Legendary development can happen with astonishing speed after a life is past. Gore Vidal, in his 1992 novel, “Live from Golgotha,” made sport of the notion of television coverage of the Crucifixion, as the kind of thing that would happen only in contemporary America, but in truth Jesus’ body was hardly cold, or gone, before the apostle Paul, in a single generation, had made the desert rebbe into a demigod. The special American contribution to legend-making has not been speed so much as absolute simultaneity, with the life and the legend developing together. The American frontier, the Wild West, was not burnished and made epic in memory. It was made epic even as its very brief life was taking place. Buffalo Bill was only twenty-three when dime novels about him began to appear in New York, and early accounts of Billy the Kid’s life read “like a press agent’s yarn,” as one biographer says, because they were. Butch Cassidy and the Sundance Kid were robbing banks and posing for mock formal photographs all at the same time. This national truth remains constant even in our own time. The Apollo missions were genuine acts of daring—and were also, as everyone knew at the time, scripted television programming, with well-wrought lines delivered live.

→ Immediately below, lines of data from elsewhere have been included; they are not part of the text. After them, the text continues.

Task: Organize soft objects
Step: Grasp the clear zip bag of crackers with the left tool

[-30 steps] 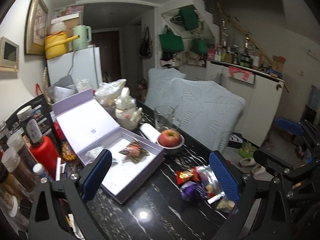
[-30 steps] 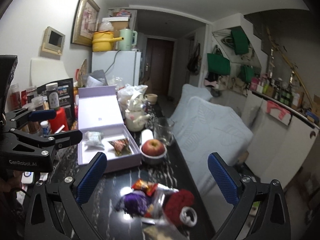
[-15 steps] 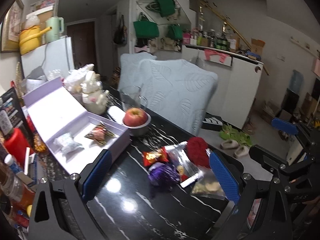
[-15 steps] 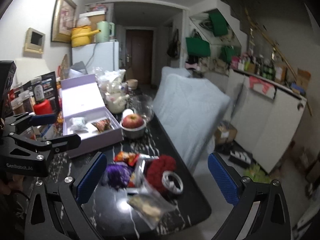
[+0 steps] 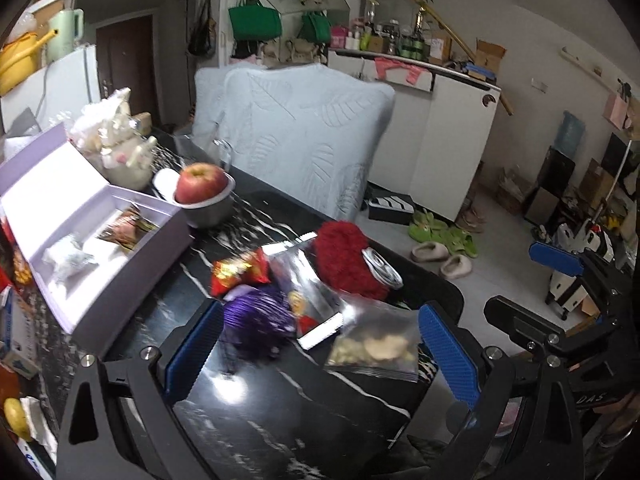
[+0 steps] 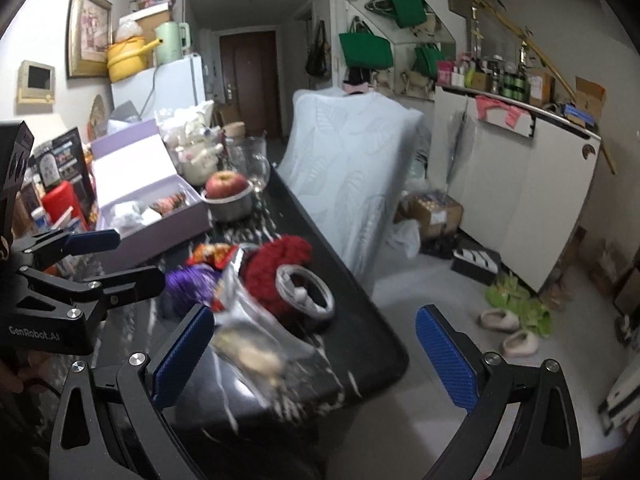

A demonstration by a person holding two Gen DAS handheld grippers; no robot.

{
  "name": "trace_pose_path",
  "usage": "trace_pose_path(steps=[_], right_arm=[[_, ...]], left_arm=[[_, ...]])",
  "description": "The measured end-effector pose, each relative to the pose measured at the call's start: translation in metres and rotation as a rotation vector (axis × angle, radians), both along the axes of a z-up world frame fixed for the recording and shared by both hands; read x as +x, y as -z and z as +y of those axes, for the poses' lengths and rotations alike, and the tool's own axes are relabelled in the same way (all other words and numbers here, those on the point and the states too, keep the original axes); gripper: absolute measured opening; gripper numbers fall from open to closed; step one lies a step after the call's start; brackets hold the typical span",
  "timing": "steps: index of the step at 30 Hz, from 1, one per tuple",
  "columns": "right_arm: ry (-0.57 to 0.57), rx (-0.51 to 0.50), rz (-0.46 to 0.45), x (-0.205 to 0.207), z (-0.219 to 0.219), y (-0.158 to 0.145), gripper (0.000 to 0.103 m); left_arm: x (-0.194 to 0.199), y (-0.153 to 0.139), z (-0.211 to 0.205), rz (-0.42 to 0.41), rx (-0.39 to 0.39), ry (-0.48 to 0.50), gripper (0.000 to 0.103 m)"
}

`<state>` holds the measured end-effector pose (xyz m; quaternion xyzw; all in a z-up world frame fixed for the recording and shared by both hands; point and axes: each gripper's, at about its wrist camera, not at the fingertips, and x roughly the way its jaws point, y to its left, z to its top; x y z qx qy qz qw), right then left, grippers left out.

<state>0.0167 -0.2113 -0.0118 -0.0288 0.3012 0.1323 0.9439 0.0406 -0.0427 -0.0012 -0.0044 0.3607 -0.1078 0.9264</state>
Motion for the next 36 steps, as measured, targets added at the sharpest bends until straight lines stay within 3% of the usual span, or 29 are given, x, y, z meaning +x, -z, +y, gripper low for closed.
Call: trace_pose_path(steps=[12,25,31,36], right_arm=[[0.013,0.0,0.072,0.009,-0.04,0.034,0.102],[0.015,0.002,0.12,0.022,-0.054,0.053,0.102],[0.01,0.014,0.148,0.031,-0.055,0.061,0.102],[-0.015,0.032,0.169,0.04,-0.054,0.068,0.102]], left_arm=[[0.013,0.047,-0.041,0.088,-0.039,0.08,0.099],[0.037,0.087,-0.056,0.185,0.005,0.076,0.099],[0.041,0.092,-0.062,0.18,0.048,0.101,0.099],[0.039,0.093,-0.063,0.17,0.04,0.122,0.098]])
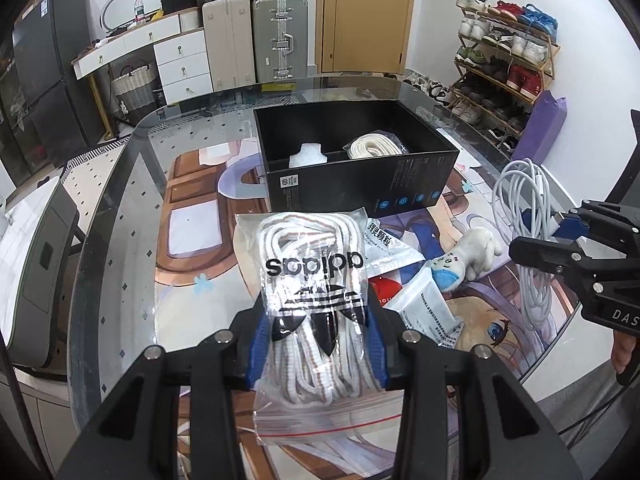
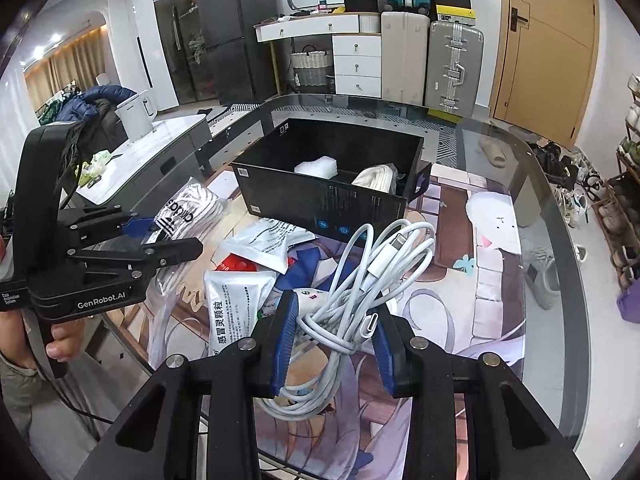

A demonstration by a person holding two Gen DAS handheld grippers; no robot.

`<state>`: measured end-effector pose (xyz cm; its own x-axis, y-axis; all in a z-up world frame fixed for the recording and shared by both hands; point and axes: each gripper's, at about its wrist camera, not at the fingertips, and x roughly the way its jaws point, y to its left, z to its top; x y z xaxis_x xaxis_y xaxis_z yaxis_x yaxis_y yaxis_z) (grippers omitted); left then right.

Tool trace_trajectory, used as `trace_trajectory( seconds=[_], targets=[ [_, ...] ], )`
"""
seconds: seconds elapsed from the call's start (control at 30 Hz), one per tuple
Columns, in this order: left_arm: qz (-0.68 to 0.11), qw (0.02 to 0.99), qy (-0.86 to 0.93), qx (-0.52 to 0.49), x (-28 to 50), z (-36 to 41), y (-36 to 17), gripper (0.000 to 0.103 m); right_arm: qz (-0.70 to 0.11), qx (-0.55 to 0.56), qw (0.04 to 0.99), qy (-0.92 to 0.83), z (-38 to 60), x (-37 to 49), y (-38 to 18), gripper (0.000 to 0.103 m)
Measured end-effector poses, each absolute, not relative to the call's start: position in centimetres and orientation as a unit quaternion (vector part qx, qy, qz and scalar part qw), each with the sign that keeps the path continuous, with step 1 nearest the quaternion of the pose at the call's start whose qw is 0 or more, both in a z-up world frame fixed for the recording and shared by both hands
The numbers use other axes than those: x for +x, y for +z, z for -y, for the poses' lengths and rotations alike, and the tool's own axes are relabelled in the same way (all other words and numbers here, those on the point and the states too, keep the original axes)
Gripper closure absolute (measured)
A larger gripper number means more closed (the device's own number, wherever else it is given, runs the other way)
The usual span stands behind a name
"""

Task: Organize soft objects
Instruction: 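Lift the Adidas rope bag with the left tool while the right tool lifts the cable coil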

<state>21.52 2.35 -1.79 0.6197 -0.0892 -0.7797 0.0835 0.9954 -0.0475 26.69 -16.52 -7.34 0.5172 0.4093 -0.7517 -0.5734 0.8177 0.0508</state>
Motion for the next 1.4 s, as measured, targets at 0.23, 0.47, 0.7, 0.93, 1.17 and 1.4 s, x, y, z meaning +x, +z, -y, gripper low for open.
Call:
trace_trajectory(
  seconds=[0.23, 0.47, 0.7, 0.93, 1.17, 1.4],
  targets=[
    [-0.431, 0.901, -0.05, -0.006, 21.4, -2.2, -1.4, 0.063, -0.4, -0.103, 0.864, 0.289, 16.2, 26.6, -7.3, 0.067],
    [-0.42, 0.905, -0.058, -0.003, 21.1, -1.5, -0.5, 0.063, -0.385, -0.1, 0.868, 0.297, 16.1, 26.1, -6.3, 0.067],
    [-0.407, 0.911, -0.062, -0.001, 21.0, -1.2, 0.3, 0.063, -0.369, -0.099, 0.872, 0.305, 15.7, 25.4, -5.1, 0.067],
    [-0.376, 0.925, -0.062, -0.014, 20.9, -1.4, 2.1, 0.063, -0.336, -0.097, 0.883, 0.312, 15.0, 25.2, -2.8, 0.068],
    [-0.348, 0.935, -0.06, -0.038, 21.7, -1.8, 4.1, 0.063, -0.291, -0.083, 0.9, 0.314, 14.5, 25.2, 0.1, 0.067],
    [-0.309, 0.948, -0.051, -0.058, 22.6, -2.6, 6.1, 0.063, -0.261, -0.08, 0.915, 0.298, 13.8, 26.4, 2.0, 0.067]
  ],
)
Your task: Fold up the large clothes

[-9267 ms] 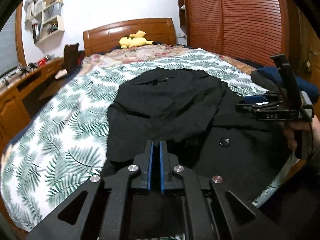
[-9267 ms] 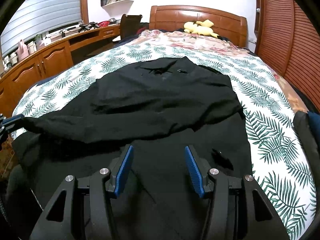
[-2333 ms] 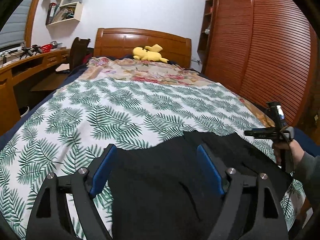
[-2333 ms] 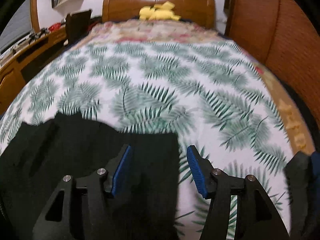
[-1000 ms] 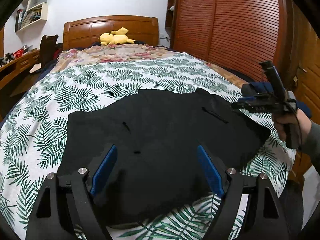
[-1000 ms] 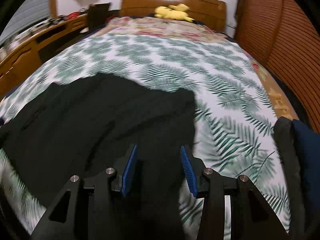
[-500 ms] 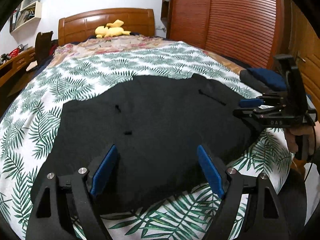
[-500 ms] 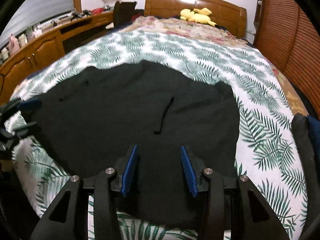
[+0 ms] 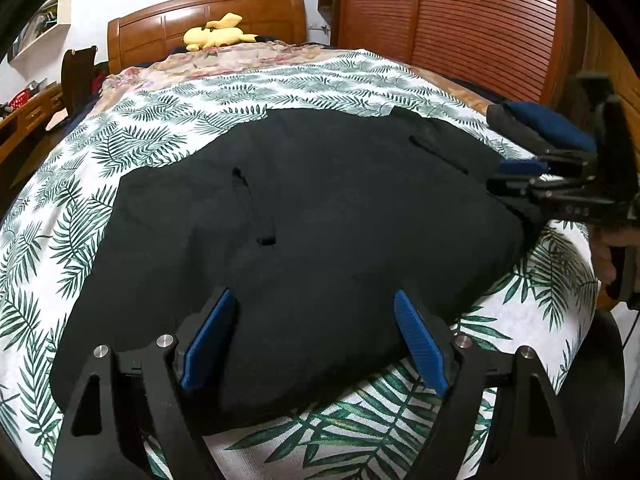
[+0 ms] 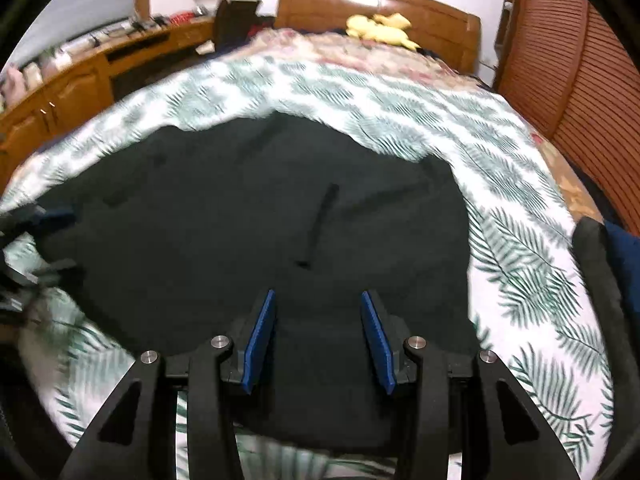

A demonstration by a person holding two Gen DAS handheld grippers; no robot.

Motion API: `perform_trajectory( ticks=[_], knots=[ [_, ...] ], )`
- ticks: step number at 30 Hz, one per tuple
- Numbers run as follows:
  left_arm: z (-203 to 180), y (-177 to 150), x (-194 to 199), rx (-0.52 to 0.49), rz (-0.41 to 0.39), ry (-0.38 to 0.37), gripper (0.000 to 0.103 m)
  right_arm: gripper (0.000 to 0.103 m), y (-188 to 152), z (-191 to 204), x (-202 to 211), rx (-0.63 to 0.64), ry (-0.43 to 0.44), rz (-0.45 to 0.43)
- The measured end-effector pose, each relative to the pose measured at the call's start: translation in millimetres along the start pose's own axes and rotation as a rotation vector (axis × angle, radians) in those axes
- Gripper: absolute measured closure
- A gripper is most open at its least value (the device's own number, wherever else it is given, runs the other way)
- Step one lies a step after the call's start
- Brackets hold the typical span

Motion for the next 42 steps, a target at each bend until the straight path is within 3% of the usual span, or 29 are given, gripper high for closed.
perform_trajectory(
  ticks=[8,16,23,29,37,42],
  knots=[
    [-1,-1,1,0.001,0.002,0.000,0.021,0.057,7,50,-5,0.062,0.106,-0.019],
    [-5,0,1,-0.021,0.006,-0.004,0.021,0.057,-11,56,-44,0.083,0.094,0.032],
    [-11,12,9,-0.012,-0.043,-0.020,0.021,0.056,-7,61,-40,0.080,0.082,0.024],
    [-23,31,11,-0.022,-0.092,-0.037,0.021,0.056,-15,34,-3,0.059,0.032,-0.003],
    [-38,38,-10,-0.043,-0.068,-0.049,0.021,0.056,-36,-37,22,-0.006,-0.113,0.006],
    [-47,38,-16,-0.042,-0.059,-0.067,0.021,0.056,-45,-68,27,-0.076,-0.155,0.026]
  ],
)
Point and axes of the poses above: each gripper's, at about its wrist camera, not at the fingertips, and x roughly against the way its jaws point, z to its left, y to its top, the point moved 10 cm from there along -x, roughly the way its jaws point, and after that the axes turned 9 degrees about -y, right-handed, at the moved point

This habit, of legend unfurling alongside history, has some oddly perverse effects. First, it can make an event itself dubious. If it was so obviously orchestrated and cynically exploited, might it not be real at all? And so we get the loony theories of a faked moon landing, just as Billy the Kid’s killing is now said to have been faked as part of a conspiracy—and we get, too, the still hardy story that Butch and Sundance never really died in Bolivia and Butch came back and thrived out West. The habit can also delay our genuine perception of an event until after the mythical parts have faded. Apollo 11, a triumph of human audacity—think of going in a telephone booth to the moon under the guidance of a 1969 computer—was in its time dismissed by Norman Mailer as a dull example of Wasp engineering efficiency. We had to wait fifty years to get a movie saying, Yes, it really was a remarkable thing! Attempting to puff adventures, we can increase their immediacy and diminish their significance. Billy the Kid may have been a publicist’s token, but he really did live, and Pat Garrett really did kill him dead.
One of the virtues of Steve Inskeep’s new book, “Imperfect Union: How Jessie and John Frémont Mapped the West, Invented Celebrity, and Helped Cause the Civil War” (Penguin Press), is that it tracks this American phenomenon back to something like a satisfying starting point—the life of the Frémonts and their pursuit, in the eighteen-forties, of the Oregon Trail, the very first real American adventure that was cynically stage-managed for propaganda (and commercial) value. Even before the ubiquity of speed-of-light communication, which one might have thought essential, John Frémont’s westward travel was rapidly shared, with Jessie helping to ghostwrite the exploits. It was almost as if he became famous for trekking the Oregon Trail before he ever made it to Oregon. “Celebrity” and “celebrity culture” are parts of modern life itself, and tracing them to a single source is silly—no celebrities could have been more popularly celebrated than the aristocrats of eighteenth-century French courts—but this particular American phenomenon, in which being a striver and becoming a star flow together in one field of action, really does seem to get started here.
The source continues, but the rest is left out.